Pick every line with "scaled" from the material below.
-=-=-=-=-
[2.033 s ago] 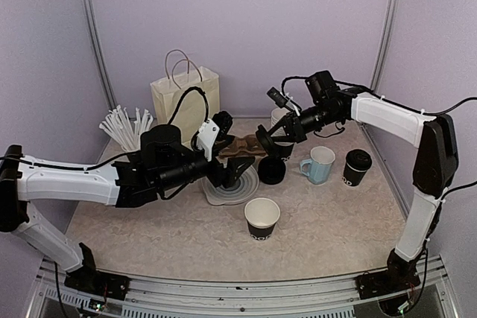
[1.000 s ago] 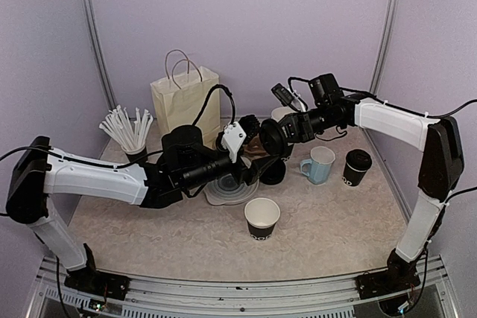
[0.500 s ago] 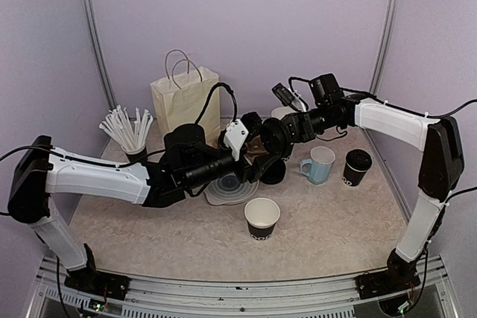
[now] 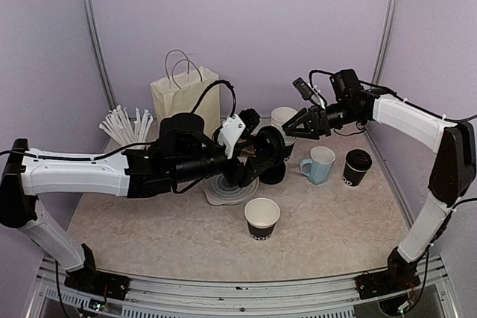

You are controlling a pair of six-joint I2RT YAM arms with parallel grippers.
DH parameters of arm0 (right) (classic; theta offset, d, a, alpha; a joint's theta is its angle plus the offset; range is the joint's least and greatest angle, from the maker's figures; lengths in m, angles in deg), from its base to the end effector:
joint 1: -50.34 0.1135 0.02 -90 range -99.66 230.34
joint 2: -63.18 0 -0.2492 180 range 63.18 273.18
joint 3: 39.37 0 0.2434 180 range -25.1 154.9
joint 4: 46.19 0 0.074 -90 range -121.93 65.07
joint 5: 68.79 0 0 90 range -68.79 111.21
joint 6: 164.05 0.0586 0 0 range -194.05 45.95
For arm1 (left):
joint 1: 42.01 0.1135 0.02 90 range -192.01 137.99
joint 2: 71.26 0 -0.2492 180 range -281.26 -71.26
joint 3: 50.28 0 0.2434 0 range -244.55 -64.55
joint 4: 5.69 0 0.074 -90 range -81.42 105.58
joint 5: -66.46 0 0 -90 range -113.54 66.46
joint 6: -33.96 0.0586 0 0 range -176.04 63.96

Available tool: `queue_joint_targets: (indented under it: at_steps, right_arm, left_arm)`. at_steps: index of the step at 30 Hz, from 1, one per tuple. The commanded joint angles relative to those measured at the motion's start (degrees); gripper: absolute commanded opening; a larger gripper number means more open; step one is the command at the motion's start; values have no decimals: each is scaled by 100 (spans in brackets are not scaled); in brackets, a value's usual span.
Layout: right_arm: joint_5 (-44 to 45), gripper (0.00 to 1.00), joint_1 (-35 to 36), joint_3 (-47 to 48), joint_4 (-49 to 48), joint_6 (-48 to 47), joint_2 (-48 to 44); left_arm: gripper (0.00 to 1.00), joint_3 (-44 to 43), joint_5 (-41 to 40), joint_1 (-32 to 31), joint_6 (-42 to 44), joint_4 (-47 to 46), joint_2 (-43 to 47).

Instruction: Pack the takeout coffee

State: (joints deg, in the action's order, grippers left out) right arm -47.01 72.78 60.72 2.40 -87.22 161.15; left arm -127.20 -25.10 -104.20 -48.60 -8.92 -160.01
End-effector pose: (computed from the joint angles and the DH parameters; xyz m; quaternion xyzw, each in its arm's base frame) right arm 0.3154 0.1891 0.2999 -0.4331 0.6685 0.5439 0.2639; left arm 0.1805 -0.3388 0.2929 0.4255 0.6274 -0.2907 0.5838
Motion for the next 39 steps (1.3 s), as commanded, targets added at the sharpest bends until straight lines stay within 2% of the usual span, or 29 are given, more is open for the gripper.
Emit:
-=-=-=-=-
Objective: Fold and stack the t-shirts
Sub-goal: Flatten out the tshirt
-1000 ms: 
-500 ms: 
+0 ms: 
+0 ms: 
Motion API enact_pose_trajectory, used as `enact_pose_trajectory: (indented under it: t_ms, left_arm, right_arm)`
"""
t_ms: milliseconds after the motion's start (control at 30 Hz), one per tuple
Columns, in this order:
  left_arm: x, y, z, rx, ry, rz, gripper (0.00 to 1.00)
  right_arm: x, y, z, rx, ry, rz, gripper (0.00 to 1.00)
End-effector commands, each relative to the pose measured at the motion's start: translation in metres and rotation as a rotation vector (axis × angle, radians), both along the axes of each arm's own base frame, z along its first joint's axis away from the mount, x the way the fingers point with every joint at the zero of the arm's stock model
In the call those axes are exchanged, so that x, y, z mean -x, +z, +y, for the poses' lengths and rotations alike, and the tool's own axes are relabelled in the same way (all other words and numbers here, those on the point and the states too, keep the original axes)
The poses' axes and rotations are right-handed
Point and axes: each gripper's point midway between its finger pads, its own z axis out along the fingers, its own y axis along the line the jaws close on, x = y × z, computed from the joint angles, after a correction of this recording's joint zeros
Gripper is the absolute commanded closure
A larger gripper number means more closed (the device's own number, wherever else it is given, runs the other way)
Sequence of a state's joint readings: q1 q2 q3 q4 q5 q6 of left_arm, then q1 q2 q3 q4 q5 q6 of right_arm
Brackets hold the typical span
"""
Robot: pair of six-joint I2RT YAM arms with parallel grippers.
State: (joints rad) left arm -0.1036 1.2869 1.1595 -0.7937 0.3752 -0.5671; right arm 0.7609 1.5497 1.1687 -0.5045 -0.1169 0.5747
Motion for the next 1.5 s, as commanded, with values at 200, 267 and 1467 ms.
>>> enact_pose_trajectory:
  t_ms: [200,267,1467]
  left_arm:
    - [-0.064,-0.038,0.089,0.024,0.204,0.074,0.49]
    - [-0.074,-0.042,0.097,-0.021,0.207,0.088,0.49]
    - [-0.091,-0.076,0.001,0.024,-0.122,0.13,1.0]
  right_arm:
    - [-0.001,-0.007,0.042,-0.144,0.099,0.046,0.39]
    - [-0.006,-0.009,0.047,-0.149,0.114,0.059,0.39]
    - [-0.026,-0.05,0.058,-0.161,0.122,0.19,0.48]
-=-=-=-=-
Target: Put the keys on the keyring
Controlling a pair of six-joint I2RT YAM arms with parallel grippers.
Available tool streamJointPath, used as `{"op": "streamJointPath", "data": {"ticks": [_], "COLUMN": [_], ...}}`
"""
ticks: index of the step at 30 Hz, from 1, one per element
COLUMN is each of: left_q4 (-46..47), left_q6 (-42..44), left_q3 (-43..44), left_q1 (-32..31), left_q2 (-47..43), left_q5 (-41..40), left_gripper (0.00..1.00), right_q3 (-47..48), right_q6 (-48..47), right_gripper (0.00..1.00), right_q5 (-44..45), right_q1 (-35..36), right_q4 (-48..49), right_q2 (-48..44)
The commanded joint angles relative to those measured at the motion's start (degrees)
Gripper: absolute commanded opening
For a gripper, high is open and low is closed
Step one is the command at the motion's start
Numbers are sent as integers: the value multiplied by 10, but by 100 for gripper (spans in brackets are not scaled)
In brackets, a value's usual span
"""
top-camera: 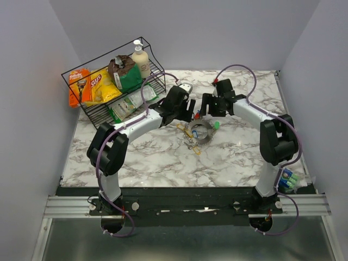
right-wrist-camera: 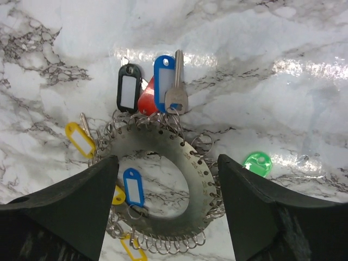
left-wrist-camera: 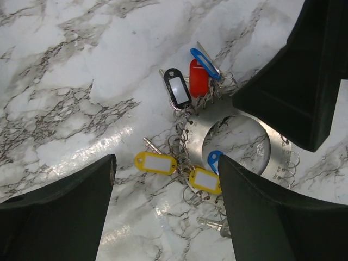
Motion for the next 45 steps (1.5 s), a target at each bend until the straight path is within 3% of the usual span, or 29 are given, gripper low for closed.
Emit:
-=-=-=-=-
## Exercise output
Available tool: `queue_joint_targets: (indented under it: at_steps, right_arm, left_arm)`. at_steps: index of the step at 30 Hz, from 1, one per tuple. The commanded joint angles relative to those measured at the motion's start (degrees); gripper: absolute commanded opening; a larger gripper number means more open; step one is the command at the motion's start; values have no decimals: each is scaled by 100 (spans in brackets are not scaled); in brackets, a value's usual span.
Numbers are sent as integers: the value multiplied by 10, but by 100 for gripper (spans in brackets are not scaled)

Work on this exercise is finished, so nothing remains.